StyleGAN revolutionized GAN architecture by injecting the latent code at multiple layers rather than just the beginning. A mapping network transforms the initial random vector into an intermediate latent space, and this style vector is injected at each resolution through adaptive instance normalization. This separation of content and style enables remarkable control over generated images.

Timestep: t = 0
Pure noise - x_T
Forward Process (Training)

Gradually add Gaussian noise to data:

x_t = √α_t × x_0 + √(1-α_t) × ε

The model learns to predict the noise ε at each step.

Reverse Process (Sampling)

Iteratively remove predicted noise:

x_(t-1) = denoise(x_t, t)

Start from random noise, end with a clean sample.

Diffusion timeline:
x_0 (clean)x_T (noise)
Diffusion process visualization. Watch noise gradually transform into a coherent image through iterative denoising.

The discriminator's role

The discriminator is a binary classifier that receives an image - either real from the training set or fake from the generator - and outputs a probability that it is real.
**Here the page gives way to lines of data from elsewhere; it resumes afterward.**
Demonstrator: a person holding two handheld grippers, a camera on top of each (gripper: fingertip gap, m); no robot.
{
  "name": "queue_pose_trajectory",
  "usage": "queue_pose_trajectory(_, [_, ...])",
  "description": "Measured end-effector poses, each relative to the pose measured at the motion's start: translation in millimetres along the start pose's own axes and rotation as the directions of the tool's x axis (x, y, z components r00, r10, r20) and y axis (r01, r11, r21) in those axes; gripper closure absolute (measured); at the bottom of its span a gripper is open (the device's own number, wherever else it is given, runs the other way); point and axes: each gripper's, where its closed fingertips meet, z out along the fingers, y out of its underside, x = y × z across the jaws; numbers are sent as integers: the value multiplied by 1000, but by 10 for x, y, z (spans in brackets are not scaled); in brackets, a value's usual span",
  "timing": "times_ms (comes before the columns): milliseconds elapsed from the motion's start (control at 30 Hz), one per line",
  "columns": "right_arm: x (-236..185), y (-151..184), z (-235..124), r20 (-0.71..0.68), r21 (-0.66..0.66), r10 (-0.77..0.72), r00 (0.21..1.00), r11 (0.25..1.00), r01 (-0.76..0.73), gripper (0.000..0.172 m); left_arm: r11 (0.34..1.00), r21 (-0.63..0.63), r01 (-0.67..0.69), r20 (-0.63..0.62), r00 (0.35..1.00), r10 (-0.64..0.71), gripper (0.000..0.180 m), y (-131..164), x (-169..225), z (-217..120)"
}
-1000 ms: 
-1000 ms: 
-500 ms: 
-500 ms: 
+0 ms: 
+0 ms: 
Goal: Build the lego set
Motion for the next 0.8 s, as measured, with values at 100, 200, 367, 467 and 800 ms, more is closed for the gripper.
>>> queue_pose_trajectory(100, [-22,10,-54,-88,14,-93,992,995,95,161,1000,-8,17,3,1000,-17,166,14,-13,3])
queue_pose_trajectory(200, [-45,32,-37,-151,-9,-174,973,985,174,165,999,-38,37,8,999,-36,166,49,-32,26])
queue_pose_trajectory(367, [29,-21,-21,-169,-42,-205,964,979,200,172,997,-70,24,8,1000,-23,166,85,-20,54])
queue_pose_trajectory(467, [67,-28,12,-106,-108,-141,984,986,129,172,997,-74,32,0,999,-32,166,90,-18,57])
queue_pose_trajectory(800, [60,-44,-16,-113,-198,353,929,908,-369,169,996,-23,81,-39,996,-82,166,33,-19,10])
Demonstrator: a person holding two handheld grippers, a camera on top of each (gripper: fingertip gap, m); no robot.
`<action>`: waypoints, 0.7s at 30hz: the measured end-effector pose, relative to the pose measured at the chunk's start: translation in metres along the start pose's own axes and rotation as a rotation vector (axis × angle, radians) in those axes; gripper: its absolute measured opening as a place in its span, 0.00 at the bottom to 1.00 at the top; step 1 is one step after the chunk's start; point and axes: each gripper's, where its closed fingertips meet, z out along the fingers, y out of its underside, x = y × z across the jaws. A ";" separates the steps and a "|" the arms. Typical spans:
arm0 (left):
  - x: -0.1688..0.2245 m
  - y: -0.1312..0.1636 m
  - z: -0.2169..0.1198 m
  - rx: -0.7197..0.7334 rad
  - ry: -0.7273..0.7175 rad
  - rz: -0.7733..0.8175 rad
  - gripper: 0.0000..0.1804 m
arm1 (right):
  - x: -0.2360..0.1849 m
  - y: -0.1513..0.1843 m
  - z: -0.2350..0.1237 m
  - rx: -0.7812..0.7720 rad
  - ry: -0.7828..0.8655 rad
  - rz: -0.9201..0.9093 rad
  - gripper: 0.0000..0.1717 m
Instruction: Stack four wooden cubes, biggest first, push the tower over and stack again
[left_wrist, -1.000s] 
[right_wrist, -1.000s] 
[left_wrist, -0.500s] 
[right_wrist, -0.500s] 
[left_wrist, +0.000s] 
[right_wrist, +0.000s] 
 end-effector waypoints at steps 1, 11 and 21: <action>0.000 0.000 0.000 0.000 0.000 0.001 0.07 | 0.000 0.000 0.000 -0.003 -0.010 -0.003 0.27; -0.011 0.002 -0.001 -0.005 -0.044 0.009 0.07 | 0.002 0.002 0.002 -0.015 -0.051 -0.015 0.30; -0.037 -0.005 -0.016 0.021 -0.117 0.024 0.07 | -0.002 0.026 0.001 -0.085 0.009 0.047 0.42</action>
It learns from labeled examples: real images should produce high probabilities, generated images should produce low probabilities.

As the generator improves, the discriminator must become more sophisticated to detect fakes. This arms race drives both networks toward better performance. The discriminator becomes an expert at detecting the subtle artifacts that distinguish generated images from real ones.

The discriminator typically mirrors the generator architecture in reverse - a series of downsampling convolutions that progressively reduce spatial resolution while increasing channel depth. Strided convolutions are preferred over pooling to maintain spatial information. LeakyReLU activations (slope 0.2 for negative values) are standard.

PatchGAN discriminators classify whether each NxN patch of an image is real or fake, rather than classifying the whole image. This focuses the discriminator on local texture quality and enables efficient training on high-resolution images. The patches overlap, and the discriminator's output is averaged across all patches.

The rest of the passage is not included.